Once you reach the line with "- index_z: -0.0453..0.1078" below, copy each line exactly, stopping after the line with "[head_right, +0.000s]", and skip any pictures.

%%

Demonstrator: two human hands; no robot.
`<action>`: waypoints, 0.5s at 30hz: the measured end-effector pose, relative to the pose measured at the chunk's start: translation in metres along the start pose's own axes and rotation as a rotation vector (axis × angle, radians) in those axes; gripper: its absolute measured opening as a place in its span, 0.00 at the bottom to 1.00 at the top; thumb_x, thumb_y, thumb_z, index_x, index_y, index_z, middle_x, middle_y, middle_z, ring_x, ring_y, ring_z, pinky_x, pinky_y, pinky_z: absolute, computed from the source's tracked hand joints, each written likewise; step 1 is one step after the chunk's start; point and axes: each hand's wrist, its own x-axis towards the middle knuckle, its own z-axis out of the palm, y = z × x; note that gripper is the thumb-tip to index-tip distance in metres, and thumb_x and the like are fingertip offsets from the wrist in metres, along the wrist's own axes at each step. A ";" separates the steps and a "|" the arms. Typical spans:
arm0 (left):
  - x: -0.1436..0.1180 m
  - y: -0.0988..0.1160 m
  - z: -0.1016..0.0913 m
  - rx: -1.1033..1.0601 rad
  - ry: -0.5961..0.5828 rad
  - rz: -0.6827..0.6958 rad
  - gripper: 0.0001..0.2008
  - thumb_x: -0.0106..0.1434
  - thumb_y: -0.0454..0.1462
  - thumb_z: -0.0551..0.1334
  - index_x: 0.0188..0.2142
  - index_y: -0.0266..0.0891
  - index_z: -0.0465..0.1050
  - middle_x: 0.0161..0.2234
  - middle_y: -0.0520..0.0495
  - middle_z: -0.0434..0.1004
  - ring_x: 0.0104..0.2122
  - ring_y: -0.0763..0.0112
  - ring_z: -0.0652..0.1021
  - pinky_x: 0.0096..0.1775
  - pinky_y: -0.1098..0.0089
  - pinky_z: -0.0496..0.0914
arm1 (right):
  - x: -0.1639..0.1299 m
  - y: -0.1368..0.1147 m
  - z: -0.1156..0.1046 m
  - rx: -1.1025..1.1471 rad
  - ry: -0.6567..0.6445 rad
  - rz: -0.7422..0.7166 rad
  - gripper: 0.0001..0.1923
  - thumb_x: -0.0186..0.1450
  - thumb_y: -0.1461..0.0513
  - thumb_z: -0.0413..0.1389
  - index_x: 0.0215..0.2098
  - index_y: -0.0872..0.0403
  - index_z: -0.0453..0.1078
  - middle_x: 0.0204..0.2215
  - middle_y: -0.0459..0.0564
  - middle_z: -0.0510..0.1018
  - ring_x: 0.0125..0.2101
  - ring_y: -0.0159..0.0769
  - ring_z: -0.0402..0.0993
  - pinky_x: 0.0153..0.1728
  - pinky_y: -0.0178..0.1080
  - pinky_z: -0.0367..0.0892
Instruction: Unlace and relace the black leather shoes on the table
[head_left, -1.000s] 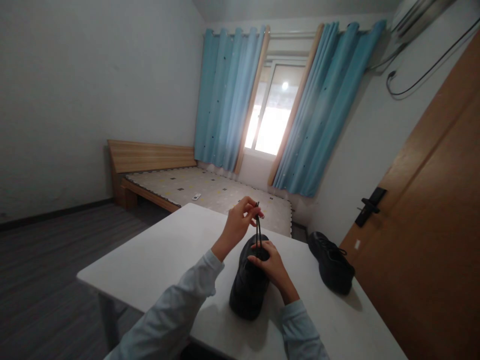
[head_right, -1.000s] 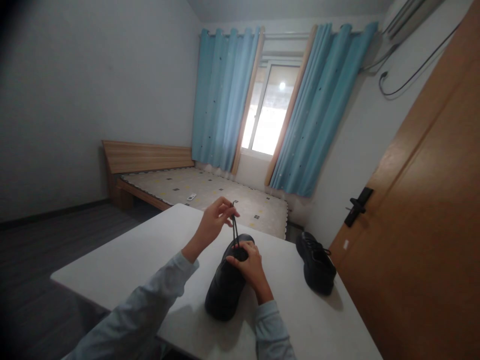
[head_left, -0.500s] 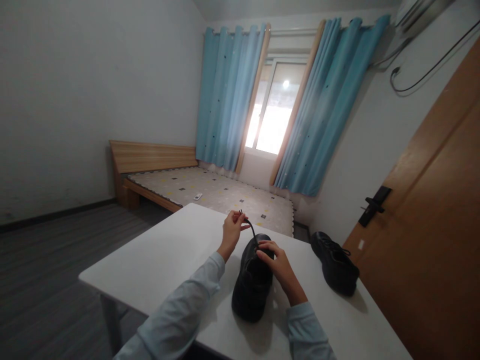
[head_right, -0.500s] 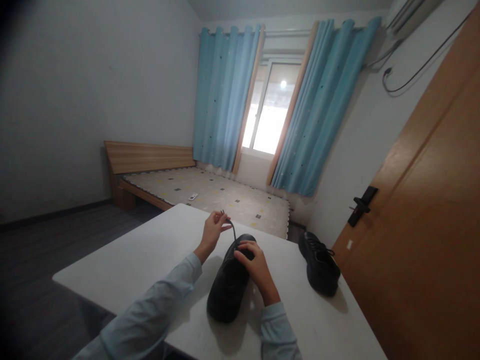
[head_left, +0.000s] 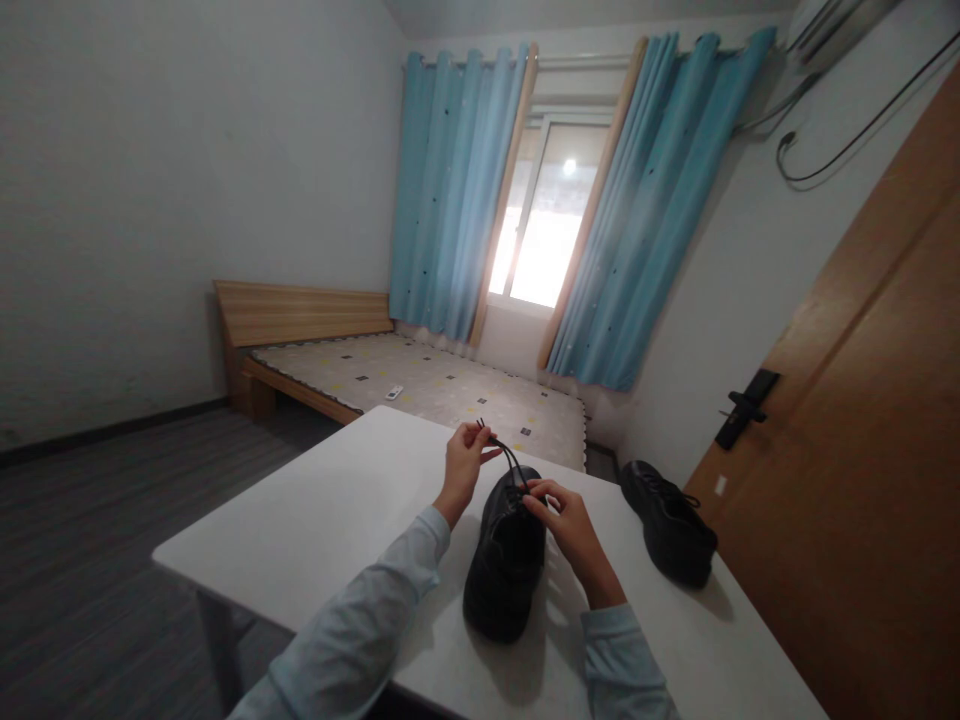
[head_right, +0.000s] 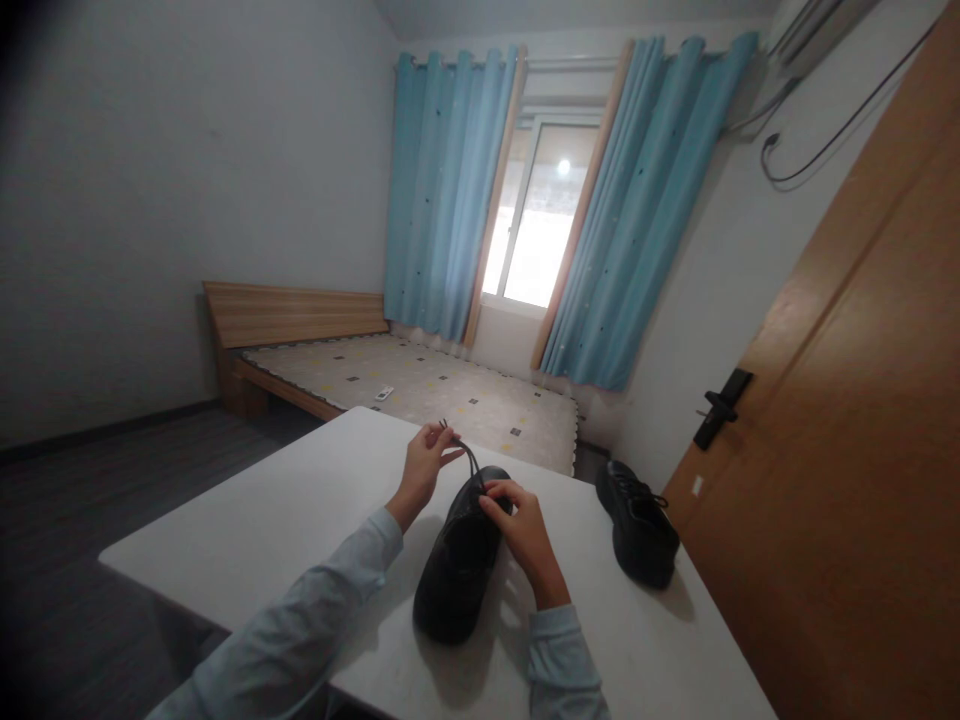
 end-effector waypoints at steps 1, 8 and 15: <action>0.000 -0.001 0.000 0.003 -0.006 -0.007 0.17 0.51 0.44 0.66 0.32 0.34 0.65 0.30 0.48 0.72 0.30 0.72 0.76 0.32 0.67 0.76 | 0.000 -0.001 0.000 0.046 0.013 0.029 0.11 0.55 0.54 0.60 0.26 0.54 0.72 0.35 0.53 0.80 0.42 0.45 0.74 0.46 0.47 0.63; -0.001 -0.003 -0.003 0.048 0.015 -0.008 0.17 0.48 0.44 0.67 0.31 0.34 0.67 0.27 0.49 0.70 0.27 0.74 0.74 0.28 0.70 0.75 | -0.004 -0.008 0.001 0.319 0.106 0.138 0.13 0.56 0.53 0.60 0.28 0.53 0.66 0.29 0.52 0.82 0.35 0.43 0.77 0.40 0.44 0.67; -0.002 0.000 -0.004 0.100 0.098 0.007 0.18 0.49 0.46 0.66 0.30 0.34 0.67 0.27 0.50 0.69 0.22 0.79 0.71 0.20 0.80 0.68 | 0.000 0.001 -0.001 0.342 0.294 0.144 0.13 0.54 0.53 0.61 0.29 0.55 0.71 0.21 0.47 0.78 0.28 0.37 0.74 0.39 0.42 0.66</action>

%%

◆ Answer to this task:
  - index_z: -0.0453..0.1078
  - middle_x: 0.0204..0.2215
  - middle_y: -0.0459..0.0564
  - middle_z: -0.0510..0.1018
  - ring_x: 0.0125..0.2101
  - ring_y: -0.0159..0.0769
  - ring_z: -0.0402..0.0993
  - pinky_x: 0.0153..0.1728
  - pinky_y: -0.0178..0.1080
  - pinky_z: -0.0367..0.0892
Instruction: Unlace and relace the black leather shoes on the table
[head_left, -1.000s] 
[head_right, -1.000s] 
[head_left, -0.500s] 
[head_right, -0.500s] 
[head_left, +0.000s] 
[head_right, +0.000s] 

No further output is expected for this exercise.